Anyways, wondering what you all thought about my situation:

I have been biking recreationally for about 10 years. When I say recreationally though, I'm not going out sight seeing. I like to bust a nut and see how fast and long I can go. I have been using a 70's - 80's era Puch, which has been solid, but frankly is at the end of it's serviceability. Instead of putting the money in to upgrading it, I went new. Caqn't say enough good about the Puch, though, a great bike (it came with the house I bought, can't beat the price)

After trying a few models out, and some reading at other sites, I thought the Trek 2100 best fit my needs. I want something that I can go out and kick ass on, even though I'm not competing or racing (although someday I might consider it if I improve enough; I'm 44 years old).

I picked up the bike saturday, and fell in love with it immediately, it looks like a cheetah ready to spring.

However, I was doing some checking around, and found somereferences to the Trek Pilot series, and was wondering if this would more fit my needs. SOme info said that it is more an upright bike, which if you are not racing, is where I am likely to be msot of the time. I do have a stiff back, that gets sore and stiff easily, and was wondering if the Pilot would keep me more upright, less sprawled. I want to keep the racing handlebars, as at times I go in to the racing position. In was thinking that with the 2100, I could raise the bars and adjust as necessary.
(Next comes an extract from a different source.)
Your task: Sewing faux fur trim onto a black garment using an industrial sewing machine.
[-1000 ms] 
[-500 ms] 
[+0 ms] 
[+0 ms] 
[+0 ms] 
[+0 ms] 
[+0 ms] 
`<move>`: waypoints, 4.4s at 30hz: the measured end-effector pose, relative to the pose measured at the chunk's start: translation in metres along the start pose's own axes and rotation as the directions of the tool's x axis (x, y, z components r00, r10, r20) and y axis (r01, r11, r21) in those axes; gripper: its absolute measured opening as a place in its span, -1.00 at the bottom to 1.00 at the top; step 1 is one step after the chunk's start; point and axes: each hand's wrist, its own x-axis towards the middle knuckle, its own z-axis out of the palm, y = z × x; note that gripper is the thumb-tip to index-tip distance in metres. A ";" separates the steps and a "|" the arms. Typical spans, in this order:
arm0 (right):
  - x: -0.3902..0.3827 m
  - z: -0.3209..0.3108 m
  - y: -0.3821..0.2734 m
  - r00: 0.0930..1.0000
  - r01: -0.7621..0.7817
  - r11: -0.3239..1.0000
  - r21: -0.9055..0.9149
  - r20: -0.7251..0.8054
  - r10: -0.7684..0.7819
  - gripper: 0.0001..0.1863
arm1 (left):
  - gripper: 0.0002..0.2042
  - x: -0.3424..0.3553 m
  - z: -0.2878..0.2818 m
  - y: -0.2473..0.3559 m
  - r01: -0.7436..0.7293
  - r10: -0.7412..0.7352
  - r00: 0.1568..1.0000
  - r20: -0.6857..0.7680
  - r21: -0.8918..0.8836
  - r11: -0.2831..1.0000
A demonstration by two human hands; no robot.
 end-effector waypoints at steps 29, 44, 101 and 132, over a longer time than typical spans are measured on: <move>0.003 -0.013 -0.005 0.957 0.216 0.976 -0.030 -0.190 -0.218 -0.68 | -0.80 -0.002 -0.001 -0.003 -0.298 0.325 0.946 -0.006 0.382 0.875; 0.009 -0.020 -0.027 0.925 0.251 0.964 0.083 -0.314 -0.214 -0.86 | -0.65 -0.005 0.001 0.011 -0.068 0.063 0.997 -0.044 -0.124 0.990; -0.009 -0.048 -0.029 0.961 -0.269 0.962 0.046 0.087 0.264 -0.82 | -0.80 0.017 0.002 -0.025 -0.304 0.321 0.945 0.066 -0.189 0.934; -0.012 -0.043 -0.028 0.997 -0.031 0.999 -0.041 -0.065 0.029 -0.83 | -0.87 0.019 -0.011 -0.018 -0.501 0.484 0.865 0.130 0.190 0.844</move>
But should I look at the Pilot more closely? I might be able to get a trade in, as being in Maine, I haven't taken the new 2100 out yet.

thanks


----------



## clank (Sep 2, 2004)

*Sounds Familiar*

I was thinking about that same choice (2100 vs Pilot). The advice you will see on this site will emphasize testing bikes out to see what works for you before buying. That's hard to do in Maine during the Winter, believe me, I know.

The other piece of advice (and the one that has guided my probable choice) is that the more you ride, the more flexible/strong you become: stiffness is worked through rather than avoided. How much you are going to push yourself through it is up to you and not really about how much or what style of riding you have done in the past.
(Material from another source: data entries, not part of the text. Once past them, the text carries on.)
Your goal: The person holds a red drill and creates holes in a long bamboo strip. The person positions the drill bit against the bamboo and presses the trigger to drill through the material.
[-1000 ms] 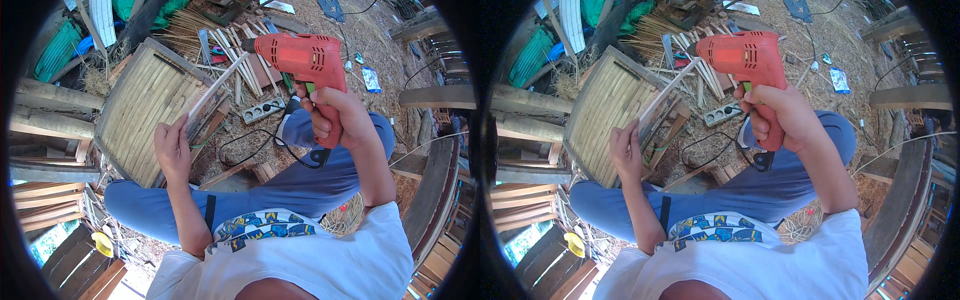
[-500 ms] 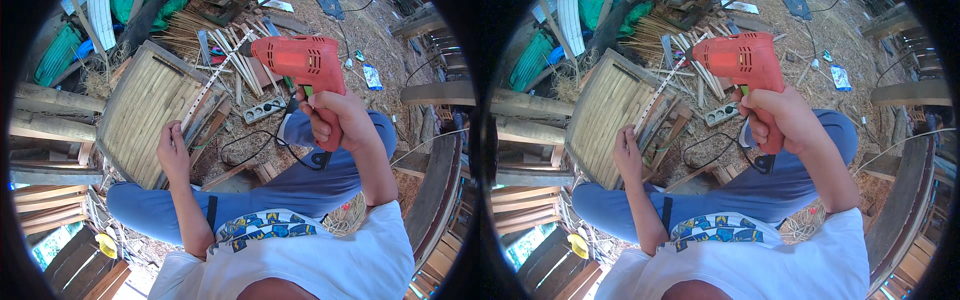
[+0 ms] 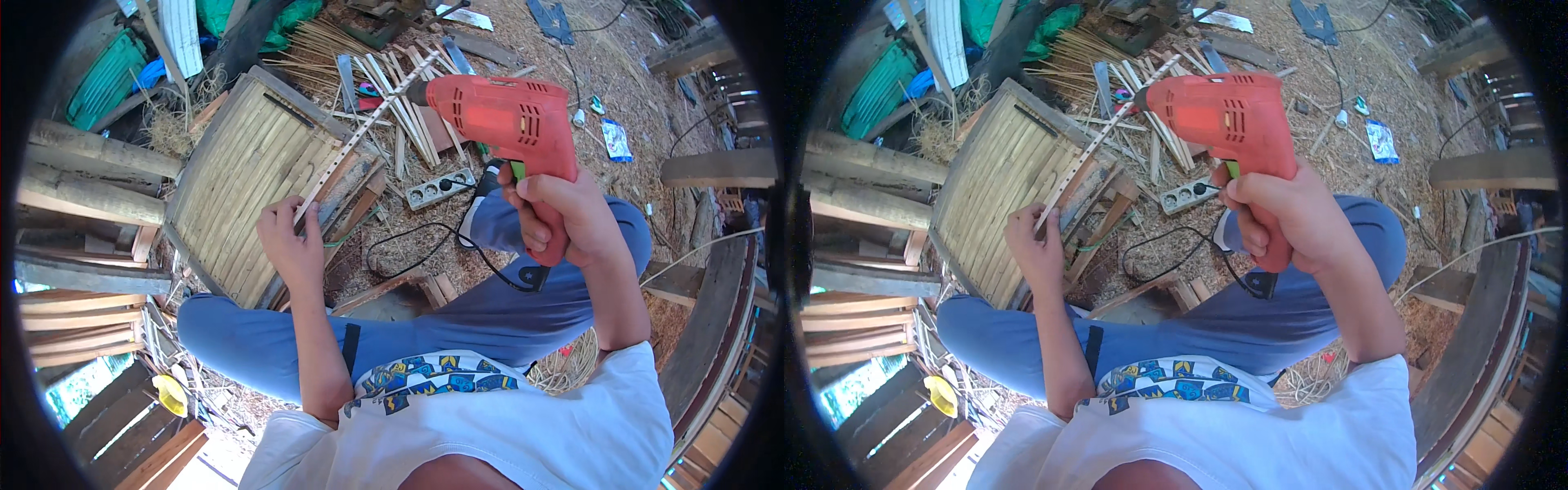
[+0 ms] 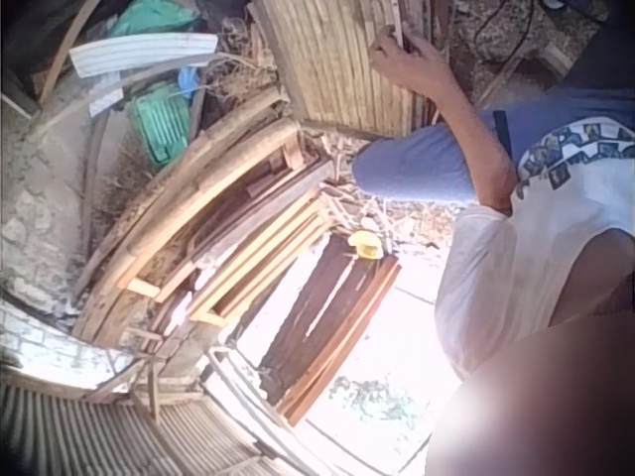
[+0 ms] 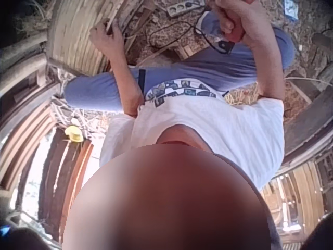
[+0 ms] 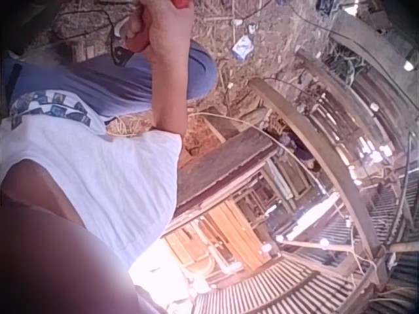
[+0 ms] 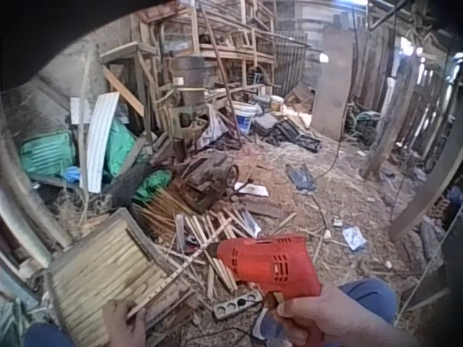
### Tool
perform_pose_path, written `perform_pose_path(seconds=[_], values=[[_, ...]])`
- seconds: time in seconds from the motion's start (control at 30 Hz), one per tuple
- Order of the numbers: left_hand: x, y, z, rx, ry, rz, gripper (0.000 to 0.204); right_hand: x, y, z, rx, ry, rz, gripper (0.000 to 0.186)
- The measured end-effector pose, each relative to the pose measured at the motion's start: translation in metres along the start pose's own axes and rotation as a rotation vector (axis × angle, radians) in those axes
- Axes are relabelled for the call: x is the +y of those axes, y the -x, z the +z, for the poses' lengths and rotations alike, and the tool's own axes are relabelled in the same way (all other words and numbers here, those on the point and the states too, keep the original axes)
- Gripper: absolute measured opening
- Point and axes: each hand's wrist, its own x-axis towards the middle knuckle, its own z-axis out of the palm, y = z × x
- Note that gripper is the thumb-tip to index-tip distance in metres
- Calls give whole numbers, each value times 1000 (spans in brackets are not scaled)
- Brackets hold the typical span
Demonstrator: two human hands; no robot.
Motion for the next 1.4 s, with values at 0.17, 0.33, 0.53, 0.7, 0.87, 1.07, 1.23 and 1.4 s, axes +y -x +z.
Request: perform_pose_path(seconds=[0.17,0.33,0.53,0.7,0.87,1.07,1.23,1.4], values=[[5,1,8,72,-89,2,18,0,-1,3,45,22,-12,32],[8,5,11,44,-201,-19,26,4,-5,6,58,93,-57,30],[8,10,-4,72,76,-100,28,9,-14,18,85,267,-123,28],[7,15,-11,102,121,-84,24,1,-10,29,12,391,-143,40],[-1,17,-7,151,227,-101,18,-12,12,71,-57,562,-78,25],[-6,20,-3,184,273,-147,20,-10,31,103,-39,663,30,28],[-3,21,-2,165,300,-218,18,-14,41,119,-13,738,104,29],[-2,23,-2,178,309,-232,16,-19,43,133,-16,777,163,29]])
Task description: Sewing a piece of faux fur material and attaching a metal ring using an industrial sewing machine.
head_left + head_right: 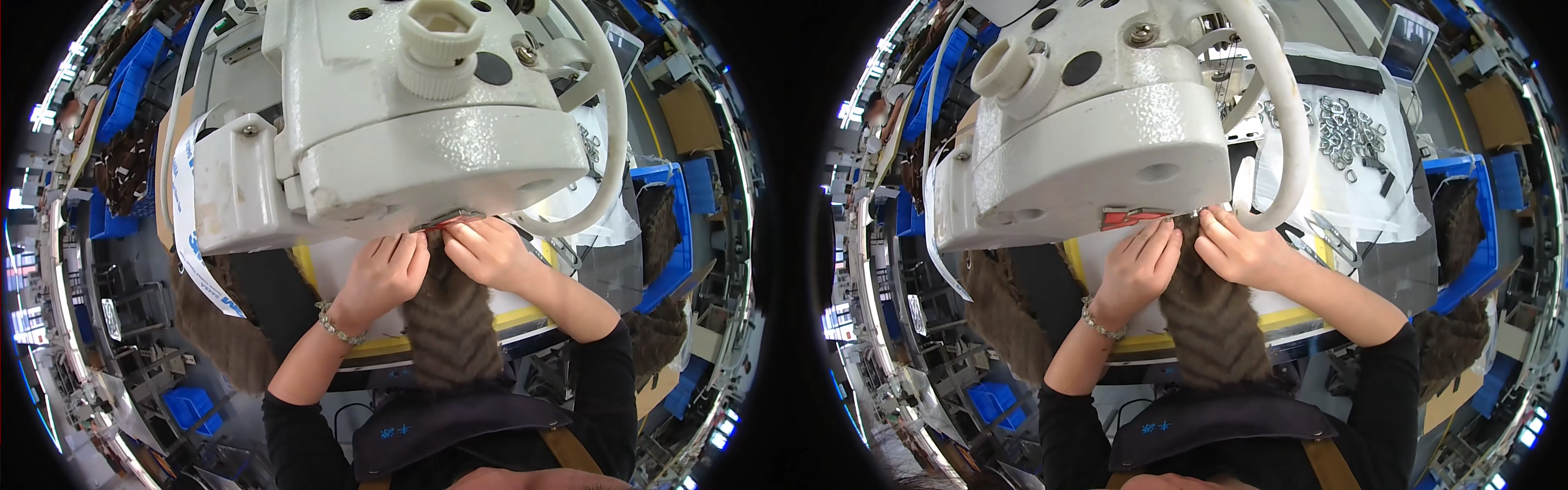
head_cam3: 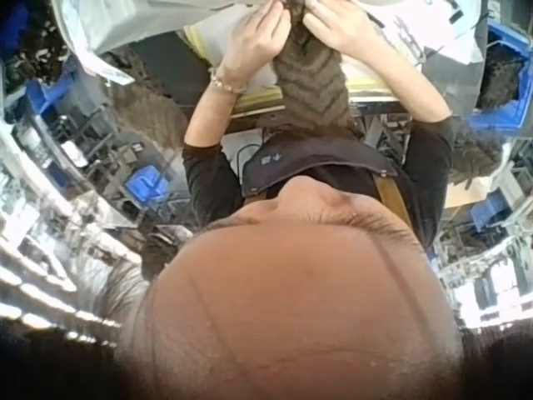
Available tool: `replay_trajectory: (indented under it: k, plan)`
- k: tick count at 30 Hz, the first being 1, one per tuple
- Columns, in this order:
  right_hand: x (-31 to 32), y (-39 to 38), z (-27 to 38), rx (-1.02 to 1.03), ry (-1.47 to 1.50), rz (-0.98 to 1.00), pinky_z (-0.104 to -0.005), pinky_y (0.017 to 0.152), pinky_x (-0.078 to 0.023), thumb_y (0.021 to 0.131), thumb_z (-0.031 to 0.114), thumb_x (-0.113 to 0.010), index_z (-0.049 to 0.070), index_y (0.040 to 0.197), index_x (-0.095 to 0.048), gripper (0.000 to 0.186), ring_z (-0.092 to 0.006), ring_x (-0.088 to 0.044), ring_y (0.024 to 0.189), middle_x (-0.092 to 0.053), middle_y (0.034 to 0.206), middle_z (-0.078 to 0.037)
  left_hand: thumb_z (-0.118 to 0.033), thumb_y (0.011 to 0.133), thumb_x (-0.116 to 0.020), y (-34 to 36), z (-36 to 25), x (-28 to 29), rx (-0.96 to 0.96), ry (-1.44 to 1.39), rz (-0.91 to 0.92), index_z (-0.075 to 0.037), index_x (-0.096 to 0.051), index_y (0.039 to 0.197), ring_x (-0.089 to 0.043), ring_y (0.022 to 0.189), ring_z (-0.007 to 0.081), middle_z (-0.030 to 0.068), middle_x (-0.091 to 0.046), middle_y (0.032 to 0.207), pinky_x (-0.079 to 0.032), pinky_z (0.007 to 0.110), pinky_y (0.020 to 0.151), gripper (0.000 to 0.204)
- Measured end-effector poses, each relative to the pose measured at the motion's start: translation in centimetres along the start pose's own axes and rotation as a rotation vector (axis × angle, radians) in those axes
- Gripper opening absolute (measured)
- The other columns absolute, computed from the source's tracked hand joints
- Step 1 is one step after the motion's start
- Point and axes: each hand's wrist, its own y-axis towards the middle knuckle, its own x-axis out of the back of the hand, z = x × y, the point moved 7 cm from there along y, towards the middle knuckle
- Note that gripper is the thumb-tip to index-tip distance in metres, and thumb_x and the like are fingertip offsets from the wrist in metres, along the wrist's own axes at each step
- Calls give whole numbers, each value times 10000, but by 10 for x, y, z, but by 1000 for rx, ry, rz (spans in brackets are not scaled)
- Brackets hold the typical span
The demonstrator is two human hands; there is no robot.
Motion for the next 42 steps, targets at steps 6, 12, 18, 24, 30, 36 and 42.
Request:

I rode a mountain/commuter for a long time and then a couple of years on a hybrid. That was ultimately frustrating 'cause I kept wanting to go faster than the bike would allow. Thus I am on the verge of getting more of a performance bike than an upright one. The choice has to be made by you for you. 

Whatever it is, enjoy.


----------



## rugger (Mar 1, 2005)

clank said:


> I rode a mountain/commuter for a long time and then a couple of years on a hybrid. That was ultimately frustrating 'cause I kept wanting to go faster than the bike would allow. Thus I am on the verge of getting more of a performance bike than an upright one. The choice has to be made by you for you.
> 
> Whatever it is, enjoy.


Clank, that is actually very good advice. I will take it to heart. I know the new bikes have alot of customization capability, so that's something I can consider also. I definitely do not want something that will hold me back if I want to push the edge. I want to be the limiting factor.


----------



## clank (Sep 2, 2004)

*This might be a help*

This article by Peter White helped me think about what I wanted and how to go about it. It might give you some ideas to try before buying stuff to customize the fit. 

http://www.peterwhitecycles.com/fitting.htm


----------